Sur leur premier album There is a light, les lorrains de The Shoplifters revisitent librement le répertoire anglo-saxon de la cold-wave, alliant de manière ludique jazz, rock et diverses influences en un tour de passe-passe séduisant et lumineux.

C’est un hommage motivé par le plaisir et le jeu que proposent The Shoplifters avec ce premier opus reprenant The Smiths, The Cure, The Velvet underground et Joy division.

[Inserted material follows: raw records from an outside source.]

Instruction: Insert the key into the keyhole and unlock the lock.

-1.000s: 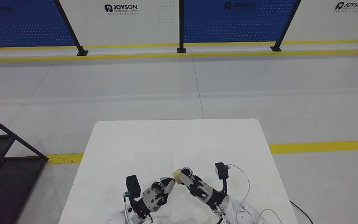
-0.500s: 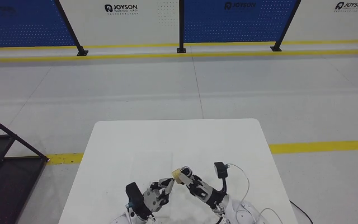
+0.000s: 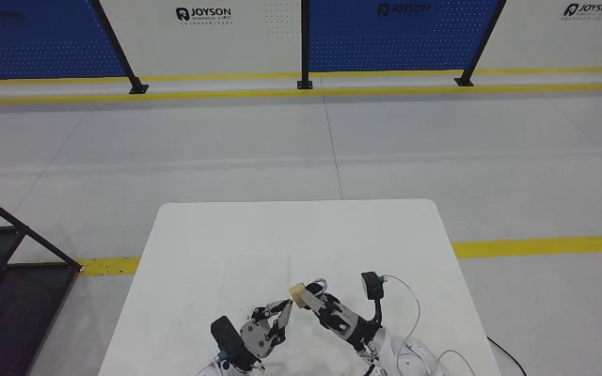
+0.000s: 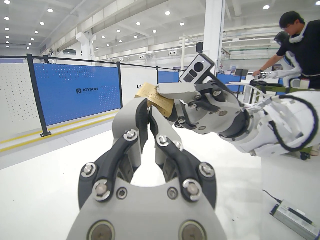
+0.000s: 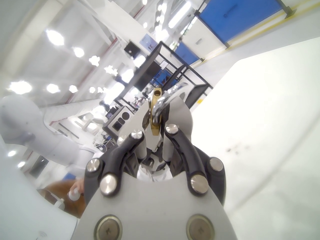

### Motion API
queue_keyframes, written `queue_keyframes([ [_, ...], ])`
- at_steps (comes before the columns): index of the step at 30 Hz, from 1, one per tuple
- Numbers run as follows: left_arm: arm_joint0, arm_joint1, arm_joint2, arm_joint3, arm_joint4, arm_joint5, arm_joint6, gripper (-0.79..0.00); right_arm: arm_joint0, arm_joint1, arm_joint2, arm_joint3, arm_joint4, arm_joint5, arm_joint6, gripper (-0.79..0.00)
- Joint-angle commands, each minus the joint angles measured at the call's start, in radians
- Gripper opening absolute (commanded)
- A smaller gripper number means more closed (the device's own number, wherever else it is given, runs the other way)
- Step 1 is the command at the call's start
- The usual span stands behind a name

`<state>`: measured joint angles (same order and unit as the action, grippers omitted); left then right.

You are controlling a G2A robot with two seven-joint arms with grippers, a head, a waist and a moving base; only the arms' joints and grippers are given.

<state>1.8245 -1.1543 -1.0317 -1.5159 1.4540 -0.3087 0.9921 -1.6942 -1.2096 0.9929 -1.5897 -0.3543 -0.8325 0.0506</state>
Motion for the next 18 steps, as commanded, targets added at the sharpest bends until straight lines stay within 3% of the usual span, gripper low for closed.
queue_keyframes([
  [1, 0.002, 0.003, 0.001, -0.010, -0.044, -0.089, -0.014, 0.000, -0.001, 0.000, 0.002, 0.001, 0.000, -0.001, -0.008, -0.785],
  [10, 0.058, 0.038, -0.071, -0.075, -0.326, -0.499, -0.158, 0.000, 0.011, -0.006, 0.004, 0.013, -0.034, 0.066, -0.052, -0.785],
  [15, 0.112, 0.076, -0.171, -0.063, -0.611, -0.693, -0.402, 0.000, 0.055, -0.014, -0.031, 0.042, -0.084, 0.189, 0.004, -0.785],
  [18, 0.147, 0.103, -0.247, -0.065, -0.759, -0.703, -0.554, 0.000, 0.090, -0.023, -0.072, 0.062, -0.130, 0.273, 0.051, -0.785],
])
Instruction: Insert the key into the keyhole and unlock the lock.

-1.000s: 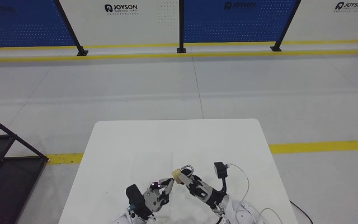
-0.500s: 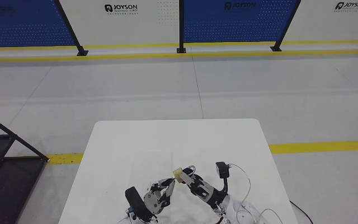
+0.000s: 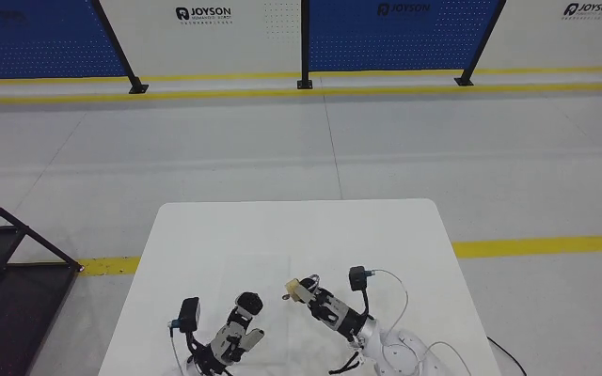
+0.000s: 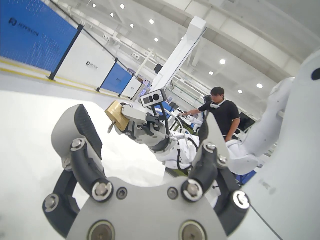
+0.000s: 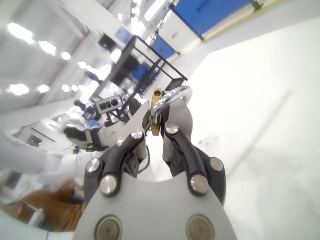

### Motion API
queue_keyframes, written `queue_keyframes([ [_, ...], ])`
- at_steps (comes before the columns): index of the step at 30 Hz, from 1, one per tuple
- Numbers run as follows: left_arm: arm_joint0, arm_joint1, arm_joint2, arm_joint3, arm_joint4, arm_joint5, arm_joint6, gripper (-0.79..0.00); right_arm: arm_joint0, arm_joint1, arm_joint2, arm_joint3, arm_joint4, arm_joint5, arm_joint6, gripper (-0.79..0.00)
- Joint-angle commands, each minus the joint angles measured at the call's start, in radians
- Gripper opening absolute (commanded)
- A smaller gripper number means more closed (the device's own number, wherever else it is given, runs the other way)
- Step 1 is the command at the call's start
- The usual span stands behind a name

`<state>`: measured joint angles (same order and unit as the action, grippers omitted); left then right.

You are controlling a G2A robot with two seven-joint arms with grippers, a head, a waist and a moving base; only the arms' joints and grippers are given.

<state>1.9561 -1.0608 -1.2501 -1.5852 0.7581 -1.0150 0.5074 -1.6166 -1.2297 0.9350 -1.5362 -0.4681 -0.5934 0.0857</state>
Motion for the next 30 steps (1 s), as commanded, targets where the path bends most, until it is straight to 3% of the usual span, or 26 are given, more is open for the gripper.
queue_keyframes([
  [1, 0.029, 0.019, -0.047, 0.011, -0.099, 0.003, -0.136, 0.000, 0.028, -0.008, -0.033, 0.016, -0.042, 0.072, 0.029, -0.785],
  [6, 0.057, 0.050, -0.124, 0.024, -0.298, 0.021, -0.339, 0.000, 0.104, -0.041, -0.151, 0.067, -0.129, 0.209, 0.083, -0.785],
  [9, 0.054, 0.056, -0.154, 0.034, -0.347, 0.067, -0.376, 0.000, 0.148, -0.064, -0.212, 0.109, -0.157, 0.288, 0.097, -0.785],
  [17, 0.056, 0.037, -0.179, 0.028, -0.217, 0.286, -0.217, 0.000, 0.252, -0.137, -0.349, 0.240, -0.182, 0.415, 0.082, -0.770],
  [20, 0.054, 0.030, -0.159, 0.027, -0.182, 0.302, -0.181, 0.000, 0.268, -0.155, -0.370, 0.272, -0.179, 0.434, 0.058, -0.548],
  [21, 0.052, 0.027, -0.156, 0.029, -0.169, 0.315, -0.169, 0.000, 0.271, -0.159, -0.374, 0.278, -0.180, 0.435, 0.050, -0.394],
  [22, 0.049, 0.025, -0.150, 0.030, -0.158, 0.327, -0.158, 0.000, 0.271, -0.161, -0.378, 0.283, -0.184, 0.434, 0.042, -0.123],
  [23, 0.045, 0.022, -0.144, 0.030, -0.152, 0.332, -0.150, 0.000, 0.271, -0.163, -0.380, 0.287, -0.191, 0.435, 0.035, -0.046],
  [24, 0.040, 0.020, -0.137, 0.033, -0.149, 0.336, -0.146, 0.000, 0.269, -0.164, -0.382, 0.288, -0.202, 0.437, 0.026, 0.000],
  [30, 0.014, 0.009, -0.109, 0.046, -0.141, 0.355, -0.130, 0.000, 0.228, -0.151, -0.369, 0.254, -0.258, 0.423, -0.020, 0.000],
])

Si le nom du groupe, inspiré de la chanson Shoplifters of the world de The Smiths, se traduit par « voleurs à l’étalage » , c’est à un délit mineur auquel se livre ici la formation en se réappropriant de belle manière un répertoire rock des années 80 connu sous l’appellation cold-wave. « Ce sont nos standards de jeunesse, confie le batteur Christian Mariotto. Le disque est un hommage à une période, à des chansons indémodables et à ceux qui les ont créées. » 
Loin d’être figés par l’exercice, les Shoplifters y ont vu au contraire un terrain de jeu propice à l’expression de leurs envies et de leurs expériences musicales respectives. Si l’on retrouve une formation d’instrumentistes de jazz (Christian Mariotto à la batterie, Michael Cuvillon au sax, Philippe Canovas à la guitare, Sébastien Maire à la contrebasse), les influences rock, pop, et quelques vibrations mondiales résonnent également harmonieusement, sans coller forcément au style de ces standards rock ou aux schémas du jazz. « On a conservé le texte et la mélodie, puis réalisé une cuisine selon les sensibilités de chacun » décrit Michael Cuvillon.
La présence de la chanteuse Alexandra Prat, qui n’appartient pas au monde du jazz vocal ou du rock en particulier, alimente cette approche libre cultivant l’élégance et dégageant d’agréables sensations entre ombre et lumière. « Utiliser ma voix comme un instrument a été un plaisir, par rapport à d’autres projets où le chant est vraiment mis en avant » explique-t-elle. L’émotion est préservée, le supplément d’âme et la maîtrise tranquille des cinq Lorrains fait le reste.